## Exercise prompt
The response must match the data below exactly, line for line.

Start of Data for this exercise

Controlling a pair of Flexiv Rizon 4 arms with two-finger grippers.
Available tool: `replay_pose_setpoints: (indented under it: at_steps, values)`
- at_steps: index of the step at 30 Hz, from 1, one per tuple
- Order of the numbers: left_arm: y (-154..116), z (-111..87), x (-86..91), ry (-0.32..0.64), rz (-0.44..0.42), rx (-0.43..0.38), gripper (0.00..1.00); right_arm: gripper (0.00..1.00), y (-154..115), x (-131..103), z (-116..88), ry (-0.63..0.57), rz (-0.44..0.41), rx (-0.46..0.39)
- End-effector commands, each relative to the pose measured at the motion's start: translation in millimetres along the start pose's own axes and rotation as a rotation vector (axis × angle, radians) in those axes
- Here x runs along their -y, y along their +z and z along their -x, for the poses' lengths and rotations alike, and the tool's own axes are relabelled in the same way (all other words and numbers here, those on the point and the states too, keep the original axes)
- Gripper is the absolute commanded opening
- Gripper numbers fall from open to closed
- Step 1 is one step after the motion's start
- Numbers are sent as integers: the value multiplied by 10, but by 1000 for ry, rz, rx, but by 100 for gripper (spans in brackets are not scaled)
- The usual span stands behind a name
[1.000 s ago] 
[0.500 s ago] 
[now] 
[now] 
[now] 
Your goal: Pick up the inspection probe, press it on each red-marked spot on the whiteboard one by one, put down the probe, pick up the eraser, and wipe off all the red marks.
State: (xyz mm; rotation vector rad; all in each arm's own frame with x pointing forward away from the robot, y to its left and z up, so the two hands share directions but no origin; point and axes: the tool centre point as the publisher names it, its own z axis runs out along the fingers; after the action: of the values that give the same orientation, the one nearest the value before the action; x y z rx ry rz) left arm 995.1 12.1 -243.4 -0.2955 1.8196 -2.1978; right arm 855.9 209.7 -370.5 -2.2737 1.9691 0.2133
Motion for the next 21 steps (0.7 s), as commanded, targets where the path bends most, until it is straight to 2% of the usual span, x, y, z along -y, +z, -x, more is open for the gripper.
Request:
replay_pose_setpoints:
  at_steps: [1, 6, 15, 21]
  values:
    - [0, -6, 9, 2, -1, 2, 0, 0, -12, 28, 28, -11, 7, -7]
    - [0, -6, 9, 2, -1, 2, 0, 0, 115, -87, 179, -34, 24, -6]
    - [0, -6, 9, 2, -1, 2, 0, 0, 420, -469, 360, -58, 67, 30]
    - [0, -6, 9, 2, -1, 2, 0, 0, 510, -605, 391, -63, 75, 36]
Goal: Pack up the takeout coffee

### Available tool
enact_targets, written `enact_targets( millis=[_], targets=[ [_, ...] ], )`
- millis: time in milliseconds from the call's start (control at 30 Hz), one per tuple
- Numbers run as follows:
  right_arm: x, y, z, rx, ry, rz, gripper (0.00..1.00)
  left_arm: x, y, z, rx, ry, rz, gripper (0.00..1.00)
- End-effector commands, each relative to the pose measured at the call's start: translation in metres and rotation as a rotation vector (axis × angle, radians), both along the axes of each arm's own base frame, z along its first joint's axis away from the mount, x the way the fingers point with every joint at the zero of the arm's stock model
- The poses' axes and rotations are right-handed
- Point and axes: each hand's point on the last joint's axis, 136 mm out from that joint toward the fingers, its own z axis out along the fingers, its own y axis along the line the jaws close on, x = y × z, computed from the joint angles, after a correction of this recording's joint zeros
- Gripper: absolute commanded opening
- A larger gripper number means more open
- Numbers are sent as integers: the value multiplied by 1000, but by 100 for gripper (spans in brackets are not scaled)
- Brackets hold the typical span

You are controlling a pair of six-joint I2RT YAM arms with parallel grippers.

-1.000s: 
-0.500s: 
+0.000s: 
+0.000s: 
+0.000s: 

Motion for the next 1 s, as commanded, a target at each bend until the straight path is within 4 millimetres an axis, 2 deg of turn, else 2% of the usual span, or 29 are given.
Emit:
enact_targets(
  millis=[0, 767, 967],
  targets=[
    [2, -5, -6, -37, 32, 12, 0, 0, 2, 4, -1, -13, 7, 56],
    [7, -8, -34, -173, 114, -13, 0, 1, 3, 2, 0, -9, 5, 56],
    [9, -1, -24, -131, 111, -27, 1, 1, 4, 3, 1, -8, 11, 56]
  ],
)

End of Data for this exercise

## Response for this exercise
Controlling a pair of Flexiv Rizon 4 arms with two-finger grippers.
Available tool: `replay_pose_setpoints: (indented under it: at_steps, values)`
- at_steps: index of the step at 30 Hz, from 1, one per tuple
- Order of the numbers: left_arm: y (-154..116), z (-111..87), x (-86..91), ry (-0.32..0.64), rz (-0.44..0.42), rx (-0.43..0.38), gripper (0.00..1.00); right_arm: gripper (0.00..1.00), y (-154..115), x (-131..103), z (-116..88), ry (-0.63..0.57), rz (-0.44..0.41), rx (-0.46..0.39)
- End-effector commands, each relative to the pose measured at the motion's start: translation in millimetres along the start pose's own axes and rotation as a rotation vector (axis × angle, radians) in those axes
- Here x runs along their -y, y along their +z and z along their -x, for the poses' lengths and rotations alike, and the tool's own axes are relabelled in the same way (all other words and numbers here, those on the point and the states too, keep the original axes)
- Gripper is the absolute commanded opening
- Gripper numbers fall from open to closed
- Step 1 is one step after the motion's start
- Numbers are sent as integers: the value multiplied by 10, but by 1000 for ry, rz, rx, but by 100 for gripper (spans in brackets are not scaled)
- The usual span stands behind a name
[1.000 s ago] 
[0.500 s ago] 
[now] 
[now] 
[now] 
Your goal: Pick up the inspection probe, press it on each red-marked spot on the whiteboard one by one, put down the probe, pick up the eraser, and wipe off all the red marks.
State: (xyz mm; rotation vector rad; all in each arm's own frame with x pointing forward away from the robot, y to its left and z up, so the two hands share directions but no origin; point and axes: the tool centre point as the publisher names it, its own z axis runs out along the fingers; after the action: of the values that give the same orientation, the one nearest the value before the action; x y z rx ry rz) left arm 995.1 12.1 -243.4 -0.2955 1.8196 -2.1978; right arm 855.9 209.7 -370.5 -2.2737 1.9691 0.2133
Motion for the next 21 steps (0.7 s), as commanded, targets where the path bends most, until it is straight to 2% of the usual span, x, y, z along -y, +z, -x, more is open for the gripper.
Request:
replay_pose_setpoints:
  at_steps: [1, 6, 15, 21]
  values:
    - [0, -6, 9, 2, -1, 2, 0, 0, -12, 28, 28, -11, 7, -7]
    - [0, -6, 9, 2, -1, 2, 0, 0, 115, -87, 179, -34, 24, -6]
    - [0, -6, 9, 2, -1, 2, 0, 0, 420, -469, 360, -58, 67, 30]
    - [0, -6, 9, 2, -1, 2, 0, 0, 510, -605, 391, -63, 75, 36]
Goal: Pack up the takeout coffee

### Available tool
enact_targets, written `enact_targets( millis=[_], targets=[ [_, ...] ], )`
- millis: time in milliseconds from the call's start (control at 30 Hz), one per tuple
- Numbers run as follows:
  right_arm: x, y, z, rx, ry, rz, gripper (0.00..1.00)
  left_arm: x, y, z, rx, ry, rz, gripper (0.00..1.00)
- End-effector commands, each relative to the pose measured at the call's start: translation in metres and rotation as a rotation vector (axis × angle, radians), both along the axes of each arm's own base frame, z along its first joint's axis away from the mount, x the way the fingers point with every joint at the zero of the arm's stock model
- The poses' axes and rotations are right-handed
- Point and axes: each hand's point on the last joint's axis, 136 mm out from that joint toward the fingers, its own z axis out along the fingers, its own y axis along the line the jaws close on, x = y × z, computed from the joint angles, after a correction of this recording's joint zeros
- Gripper: absolute commanded opening
- A larger gripper number means more open
- Numbers are sent as integers: the value multiplied by 1000, but by 100 for gripper (spans in brackets are not scaled)
- Brackets hold the typical span

You are controlling a pair of six-joint I2RT YAM arms with parallel grippers.

-1.000s: 
-0.500s: 
+0.000s: 
+0.000s: 
+0.000s: 

Motion for the next 1 s, as commanded, a target at each bend until the straight path is within 4 millimetres an axis, 2 deg of turn, else 2% of the usual span, or 29 are given.
Emit:
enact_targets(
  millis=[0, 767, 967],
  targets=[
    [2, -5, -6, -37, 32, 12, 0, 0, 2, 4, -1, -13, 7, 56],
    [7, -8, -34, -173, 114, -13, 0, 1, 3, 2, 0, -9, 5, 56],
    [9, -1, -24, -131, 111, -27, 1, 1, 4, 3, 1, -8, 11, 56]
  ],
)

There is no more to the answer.